Dampf für bessere Zeiten

BINSFELD. Ein Symbol für die Geschichte des Ortes hat einen festen Platz bekommen. Die restaurierte Lok 2 der Kleinbahn nach Philippsheim steht wieder an ihrem ursprünglichen Platz, dem alten Lokschuppen - diesmal als Denkmal.

Zwei Männer, die zweifellos gerne bei der Einweihungsfeier dabei gewesen wären, sind kürzlich verstorben: der ehemalige Lokführer und der Verfasser eines Buches über die Kleinbahn, die Jahrzehnte lang zwischen Binsfeld und Philippsheim verkehrte. Zwei andere Männer jedoch durften am Wochenende erleben, wie "ihre" alte Lok einen festen Platz im Erscheinungsbild des Ortes bekommen hat. Der frühere Heizer Jakob Zwilling und der Zugführer Matthias Schommer enthüllten die aufwendig restaurierte Lokomotive. Schommer erinnert sich noch gut an die zwei Kilometer Steigungen im Kammerforster Wald. Auch sonst kennt er erstaunlich viele Eckdaten der alten Kleinbahn. "Die Strecke war insgesamt acht Kilometer und 100 Meter lang", erzählt der rüstige Rentner. "Wir mussten einen Höhenunterschied von 124 Metern überwinden." Da musste kräftig angeheizt werden.
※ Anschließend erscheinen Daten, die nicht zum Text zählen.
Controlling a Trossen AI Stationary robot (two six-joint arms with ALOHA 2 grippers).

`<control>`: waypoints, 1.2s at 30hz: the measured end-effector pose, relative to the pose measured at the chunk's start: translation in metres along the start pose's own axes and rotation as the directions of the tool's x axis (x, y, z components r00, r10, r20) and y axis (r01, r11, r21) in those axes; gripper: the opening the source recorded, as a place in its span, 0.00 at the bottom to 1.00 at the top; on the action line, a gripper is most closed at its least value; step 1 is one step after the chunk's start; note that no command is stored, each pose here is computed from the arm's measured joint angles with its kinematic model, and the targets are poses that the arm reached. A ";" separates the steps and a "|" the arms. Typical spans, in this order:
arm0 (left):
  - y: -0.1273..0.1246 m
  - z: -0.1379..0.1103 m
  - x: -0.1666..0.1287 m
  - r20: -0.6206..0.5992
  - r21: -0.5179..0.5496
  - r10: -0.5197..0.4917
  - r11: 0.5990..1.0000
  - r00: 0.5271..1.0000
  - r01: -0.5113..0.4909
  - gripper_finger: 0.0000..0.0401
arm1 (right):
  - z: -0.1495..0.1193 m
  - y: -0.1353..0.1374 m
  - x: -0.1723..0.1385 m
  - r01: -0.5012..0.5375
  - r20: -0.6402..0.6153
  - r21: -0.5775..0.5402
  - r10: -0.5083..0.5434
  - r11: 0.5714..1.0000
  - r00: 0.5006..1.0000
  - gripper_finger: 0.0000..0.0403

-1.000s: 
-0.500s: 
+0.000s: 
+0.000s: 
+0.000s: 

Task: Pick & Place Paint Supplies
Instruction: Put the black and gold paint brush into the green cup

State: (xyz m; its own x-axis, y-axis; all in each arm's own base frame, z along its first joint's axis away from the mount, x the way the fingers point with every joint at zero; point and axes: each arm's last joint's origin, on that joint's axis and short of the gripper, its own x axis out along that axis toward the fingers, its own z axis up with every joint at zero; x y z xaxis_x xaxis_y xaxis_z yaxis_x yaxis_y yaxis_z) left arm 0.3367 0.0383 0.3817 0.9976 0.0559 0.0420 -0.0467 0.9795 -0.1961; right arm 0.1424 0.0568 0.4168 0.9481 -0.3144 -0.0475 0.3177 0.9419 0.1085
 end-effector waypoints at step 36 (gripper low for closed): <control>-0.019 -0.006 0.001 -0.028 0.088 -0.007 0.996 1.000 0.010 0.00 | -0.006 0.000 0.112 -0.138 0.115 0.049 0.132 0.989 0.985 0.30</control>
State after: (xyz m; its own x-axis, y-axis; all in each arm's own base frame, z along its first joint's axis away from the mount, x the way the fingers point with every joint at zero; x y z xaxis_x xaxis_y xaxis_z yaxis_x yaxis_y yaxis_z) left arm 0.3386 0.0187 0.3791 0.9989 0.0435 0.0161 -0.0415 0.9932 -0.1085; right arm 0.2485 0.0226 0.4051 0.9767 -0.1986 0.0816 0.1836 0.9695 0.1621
Auch Schommer war, wie sein Kollege Zwilling, zunächst Heizer auf der Kleinbahn, ehe eines Tages ein Zugführer gesucht wurde. Zur Einweihung der Lok 2 präsentierten die Kindergartenkinder zusammen mit Leiterin Gundi Jung Lieder, Gedichte und Singspiele. Schließlich hat die Lok in noch unrestauriertem Zustand viele Jahre neben dem alten Kindergarten "geparkt". Vikar Wilhelm Reichardt gab dem Denkmal seinen Segen. Er bezeichnete die Lok als sehr symbolträchtig für die gesamte Lebensreise eines Menschen.Symbol für den Aufschwung der Region

Symbol ist die Lok auch in anderer Hinsicht - darauf wiesen Oskar Lautwein, Beigeordneter der Verbandsgemeinde, und Bürgermeister Lothar Herres in ihren Ansprachen. Seit dem 6. Mai 1900, dem Tag der Jungfernfahrt der Lok, hat die Bahn erheblich zur wirtschaftlichen Entwicklung Binsfelds beigetragen. Die Strecke war die Verbindung der ländlichen Region mit der Außenwelt. Der Abtransport von Ton, Ziegeln und Holz war durch den Anschluss an die Bahnlinie Euskirchen - Trier gesichert. Die längst zu teuer gewordene Beförderung via Pferdefuhrwerk konnte beendet werden. Zurück in die Eifel kamen, auch das weiß Schommer noch sehr genau, in erster Linie Briketts und Kunstdünger. "Kurz vor 1914 betrug das Frachtaufkommen jährlich immerhin 33 000 Tonnen", erinnerte sich Herres. Im Zeitraum danach machte die "große" Geschichte auch vor der Kleinbahn nicht halt: Drastisch ging der Absatz von Tonerde während des ersten Weltkrieges zurück, nach 1918 wurde der Frachtbetrieb durch die Besatzungsmacht stark behindert. In den 20er Jahren war zunächst ein wirtschaftlicher Aufschwung spürbar, bevor die Weltwirtschaftskrise und der Zweite Weltkrieg den Betrieb zum Erliegen brachten. Selbst die Schienen wurden damals eingeschmolzen: Stahl für noch mehr Bomben musste her. Ab März 1946 fuhr die Kleinbahn zwischen Binsfeld und Philippsheim wieder. Für den Bau des Flugplatzes Spangdahlem transportierte die Bahn viel Material. Darum verwundert es auch kaum, dass sich bis heute eine große Liebe der Amerikaner zu der Kleinbahn gehalten hat: 3681 Dollar hat die 52. Security Police gesammelt und damit den Transport der Lok 2 nach Meiningen/Thüringen gesichert, wo sie aufwändig restauriert wurde. Geliebt wurde die Lokomotive eigentlich immer. Als 1965 die betriebsführende Moselbahn nicht zu einer außerplanmäßigen Abschiedsfahrt bereit war, organisierten die damaligen Bediensteten sie kurzerhand selbst. Am 9. August fuhr das Bähnchen noch einmal, diesmal mit einer schwarzen Fahne geschmückt. Viele Binsfelder erlebten die Fahrt in einem angehängten Güterwagen mit. Nun steht die Lok an einem zentralen Platz: Prunkvoll restauriert und witterungsschonend überdacht in ihrem ehemaligen Lokschuppen.